> _Dataset excerpt_:

****************************************

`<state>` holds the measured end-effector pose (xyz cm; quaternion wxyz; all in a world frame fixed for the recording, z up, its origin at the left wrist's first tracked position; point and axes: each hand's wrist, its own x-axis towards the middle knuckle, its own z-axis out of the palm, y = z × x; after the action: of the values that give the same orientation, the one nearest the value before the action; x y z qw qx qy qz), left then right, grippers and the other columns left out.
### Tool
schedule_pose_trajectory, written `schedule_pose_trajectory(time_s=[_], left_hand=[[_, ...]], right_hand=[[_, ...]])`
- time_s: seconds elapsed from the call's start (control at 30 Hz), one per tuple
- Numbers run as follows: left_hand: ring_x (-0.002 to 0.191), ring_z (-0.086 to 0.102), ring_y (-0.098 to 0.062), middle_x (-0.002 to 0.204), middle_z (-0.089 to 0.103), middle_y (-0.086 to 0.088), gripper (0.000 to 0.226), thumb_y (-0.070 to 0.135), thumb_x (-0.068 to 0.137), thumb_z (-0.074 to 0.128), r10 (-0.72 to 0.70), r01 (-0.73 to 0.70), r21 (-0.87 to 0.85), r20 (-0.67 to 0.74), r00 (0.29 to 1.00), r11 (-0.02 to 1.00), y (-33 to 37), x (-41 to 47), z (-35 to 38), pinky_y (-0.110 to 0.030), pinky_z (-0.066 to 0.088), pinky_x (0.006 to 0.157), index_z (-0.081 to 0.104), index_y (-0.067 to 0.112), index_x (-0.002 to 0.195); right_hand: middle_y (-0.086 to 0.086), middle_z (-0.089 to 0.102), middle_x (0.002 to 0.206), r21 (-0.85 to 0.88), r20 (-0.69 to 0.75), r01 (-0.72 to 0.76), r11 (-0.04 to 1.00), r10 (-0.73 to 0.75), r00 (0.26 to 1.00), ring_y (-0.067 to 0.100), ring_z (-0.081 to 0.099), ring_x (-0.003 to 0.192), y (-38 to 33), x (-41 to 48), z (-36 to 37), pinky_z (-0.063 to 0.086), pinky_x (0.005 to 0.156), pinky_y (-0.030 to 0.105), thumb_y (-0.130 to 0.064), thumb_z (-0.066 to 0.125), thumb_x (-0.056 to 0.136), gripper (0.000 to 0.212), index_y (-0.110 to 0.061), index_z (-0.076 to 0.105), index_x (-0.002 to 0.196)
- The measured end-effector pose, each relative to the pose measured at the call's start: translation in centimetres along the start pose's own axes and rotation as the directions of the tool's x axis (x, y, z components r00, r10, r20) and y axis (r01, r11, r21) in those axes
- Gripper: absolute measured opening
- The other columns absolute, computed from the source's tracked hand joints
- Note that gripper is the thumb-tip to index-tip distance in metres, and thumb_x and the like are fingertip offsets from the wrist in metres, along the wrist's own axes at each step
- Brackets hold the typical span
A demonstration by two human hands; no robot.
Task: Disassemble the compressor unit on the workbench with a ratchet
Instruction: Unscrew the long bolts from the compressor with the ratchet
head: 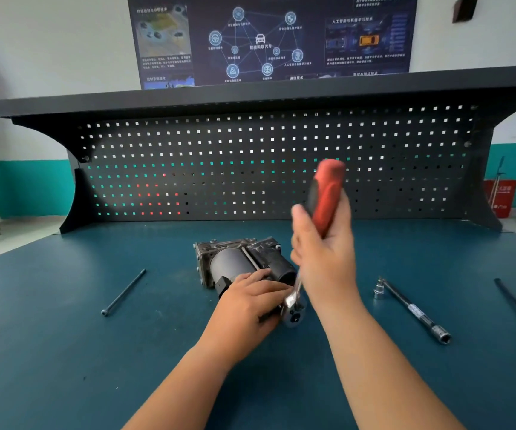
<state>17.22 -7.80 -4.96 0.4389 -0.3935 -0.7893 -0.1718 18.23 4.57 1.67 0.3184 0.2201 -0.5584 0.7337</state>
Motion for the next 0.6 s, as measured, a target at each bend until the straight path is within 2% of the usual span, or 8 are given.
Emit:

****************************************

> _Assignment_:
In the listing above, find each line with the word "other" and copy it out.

> _Completed task_:
`<state>` holds the measured end-effector pose (xyz cm; quaternion wxyz; all in a world frame fixed for the recording, z up, its origin at the left wrist's first tracked position; point and axes: each hand's wrist, its own x-axis towards the middle knuckle, its own z-axis out of the palm, y = z × x; after the action: of the values that give the same orientation, the one nearest the value before the action; x y z qw qx qy qz), left then right, grippers and the other columns left out.
- The other columns absolute, computed from the source's tracked hand joints

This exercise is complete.